_THE TASK_
The whole listing below, with no pictures, is to be repeated as it stands.

_INFORMATION PROVIDED_

________________________________________

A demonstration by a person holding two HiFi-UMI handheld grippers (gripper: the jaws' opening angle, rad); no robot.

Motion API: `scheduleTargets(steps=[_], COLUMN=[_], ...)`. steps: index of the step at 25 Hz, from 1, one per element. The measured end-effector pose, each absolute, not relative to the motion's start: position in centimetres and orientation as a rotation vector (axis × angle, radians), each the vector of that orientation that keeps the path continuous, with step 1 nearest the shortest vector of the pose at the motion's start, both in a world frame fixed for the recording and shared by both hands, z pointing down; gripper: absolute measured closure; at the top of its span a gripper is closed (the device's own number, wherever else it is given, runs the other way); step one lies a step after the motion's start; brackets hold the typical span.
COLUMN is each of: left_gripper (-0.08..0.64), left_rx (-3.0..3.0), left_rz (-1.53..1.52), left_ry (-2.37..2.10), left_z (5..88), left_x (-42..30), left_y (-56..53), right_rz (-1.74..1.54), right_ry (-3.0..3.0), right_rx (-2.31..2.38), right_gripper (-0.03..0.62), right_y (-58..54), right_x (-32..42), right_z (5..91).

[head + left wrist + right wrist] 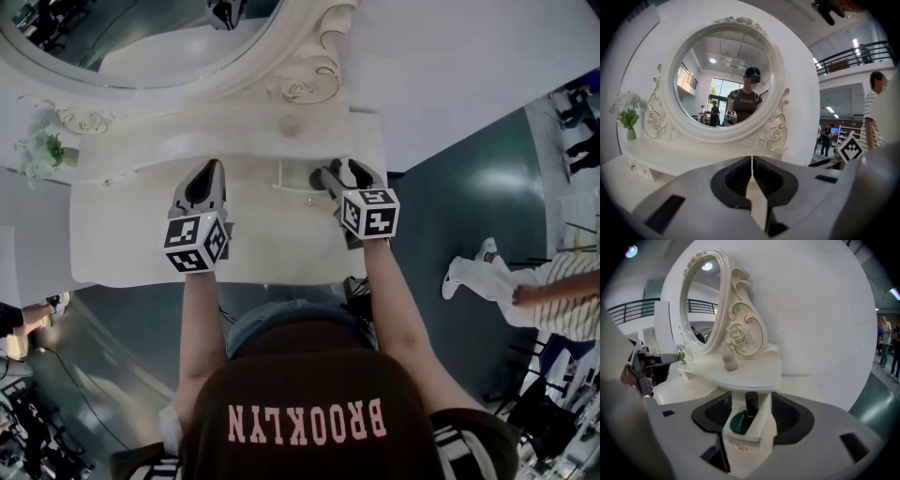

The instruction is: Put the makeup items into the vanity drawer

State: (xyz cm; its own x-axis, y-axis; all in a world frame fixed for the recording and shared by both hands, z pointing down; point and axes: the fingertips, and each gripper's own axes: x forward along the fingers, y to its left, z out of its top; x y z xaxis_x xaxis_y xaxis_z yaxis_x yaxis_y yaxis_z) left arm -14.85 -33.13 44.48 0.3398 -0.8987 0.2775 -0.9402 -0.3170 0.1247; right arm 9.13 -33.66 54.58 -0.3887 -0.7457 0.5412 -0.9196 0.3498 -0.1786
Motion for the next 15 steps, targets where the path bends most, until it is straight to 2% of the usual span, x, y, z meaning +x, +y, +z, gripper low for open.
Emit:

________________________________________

_FINAL ANSWER_
A demonstration by a person holding two HiFi-UMI handheld grippers (gripper: the jaws' opening angle, rad); no robot.

Motion API: `scheduleTargets(steps=[_], COLUMN=[_], ...)`. steps: index of the step at 25 Hz, from 1, one per element. The measured end-effector pose, each absolute, not relative to the motion's start: position in centimetres and orientation as a rotation vector (axis × angle, radians), each the vector of that orientation that keeps the path continuous, with step 1 nearest the shortest vector of the pose at the motion's start, both in a world frame fixed for the recording and shared by both hands, z pointing down; gripper: absolute measured closure; at the top of its span a gripper is closed (the device's own number, wherever else it is given, runs the other way); step one lies a step after the motion's start; brackets hold the typical span.
COLUMN is each of: left_gripper (-0.08..0.64), left_rx (-3.0..3.0), left_rz (-1.53..1.52), left_ry (-2.37..2.10), left_z (5..88), left_x (-42..30), left_y (-56..53), right_rz (-1.74..1.54), right_ry (-3.0..3.0), right_rx (-2.31..2.38), right_gripper (-0.03..0.62), right_y (-58..54), right_x (-32..42), right_z (5..91).

[head + left wrist + right wrist] 

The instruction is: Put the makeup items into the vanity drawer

State: (xyz cm; its own x-axis, y-axis; all in a world frame fixed for the recording and shared by both hands, z pointing down; point and axes: the fingertips, and each gripper's own axes: x forward along the fingers, y to its left, z out of its top; x y z xaxis_x xaxis_y xaxis_z yaxis_x yaxis_y yaxis_z) left arm -14.85 -33.13 44.48 0.3398 -0.8987 0.2775 -0.9402 -0.3170 0.1247; right arm 9.13 -33.66 54.58 -0.3887 -0.7457 0.5412 -0.9196 0.3498 -0.1786
Motion for the next 15 steps, targets where the path bends most, until it is straight to 2% of the usual span, x, y, z meaning +x, +y, +z, gripper low for open.
Emit:

No more work is needed on this answer.